# Test XGBoost, LGB, blending

In [57]:
import joblib
import numpy as np
import pandas as pd
import matplotlib.pyplot as plt
import seaborn as sns
from tqdm.notebook import tqdm
from collections import Counter
import mlflow
import sklearn
from bayes_opt import BayesianOptimization
# local imports
from prepare import *
from evaluate import *

### Set new experiment to keep track in mlflow

In [29]:
mlflow.set_experiment('Regressors')

INFO: 'Regressors' does not exist. Creating a new experiment


### Read in initial datasets if needed

In [4]:
#raw_train, raw_train_labels, raw_test, specs, sample = read_raw_csvs()
#raw_train_labels = pd.read_csv('data/train_labels.csv')

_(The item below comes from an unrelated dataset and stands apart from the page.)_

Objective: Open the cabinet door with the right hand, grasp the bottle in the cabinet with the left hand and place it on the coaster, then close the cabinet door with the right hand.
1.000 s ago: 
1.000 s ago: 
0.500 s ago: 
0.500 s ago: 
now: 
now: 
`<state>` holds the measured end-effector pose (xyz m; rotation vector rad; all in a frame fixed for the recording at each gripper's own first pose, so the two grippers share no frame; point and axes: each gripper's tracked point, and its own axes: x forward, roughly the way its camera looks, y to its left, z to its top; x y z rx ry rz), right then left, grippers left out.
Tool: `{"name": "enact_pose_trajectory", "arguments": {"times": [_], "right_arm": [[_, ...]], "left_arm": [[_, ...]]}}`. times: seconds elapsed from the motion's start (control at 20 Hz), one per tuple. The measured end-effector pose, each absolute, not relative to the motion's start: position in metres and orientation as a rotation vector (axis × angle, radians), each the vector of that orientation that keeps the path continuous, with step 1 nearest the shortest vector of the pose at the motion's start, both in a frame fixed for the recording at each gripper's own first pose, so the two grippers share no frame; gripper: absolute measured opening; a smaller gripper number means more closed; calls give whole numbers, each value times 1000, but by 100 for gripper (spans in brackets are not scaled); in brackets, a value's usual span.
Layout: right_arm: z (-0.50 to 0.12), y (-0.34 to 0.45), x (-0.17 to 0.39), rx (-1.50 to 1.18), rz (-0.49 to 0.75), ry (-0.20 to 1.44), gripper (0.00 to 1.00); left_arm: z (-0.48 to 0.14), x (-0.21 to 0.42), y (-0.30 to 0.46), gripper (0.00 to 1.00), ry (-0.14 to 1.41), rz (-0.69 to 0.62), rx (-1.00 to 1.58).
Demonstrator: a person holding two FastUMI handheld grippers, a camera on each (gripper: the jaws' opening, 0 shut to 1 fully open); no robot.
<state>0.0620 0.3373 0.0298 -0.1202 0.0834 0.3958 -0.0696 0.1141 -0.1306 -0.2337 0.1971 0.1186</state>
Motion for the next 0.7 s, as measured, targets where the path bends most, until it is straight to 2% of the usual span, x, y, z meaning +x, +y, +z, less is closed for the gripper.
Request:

### Load large train/test features from Josh's work

In [5]:
reduced_train = pd.read_csv('reduce_train.csv')
reduced_test = pd.read_csv('reduce_test.csv')
reduced_train.shape, reduced_test.shape

categoricals = ['session_title']
cols_to_drop = ['game_session', 'installation_id', 'accuracy_group']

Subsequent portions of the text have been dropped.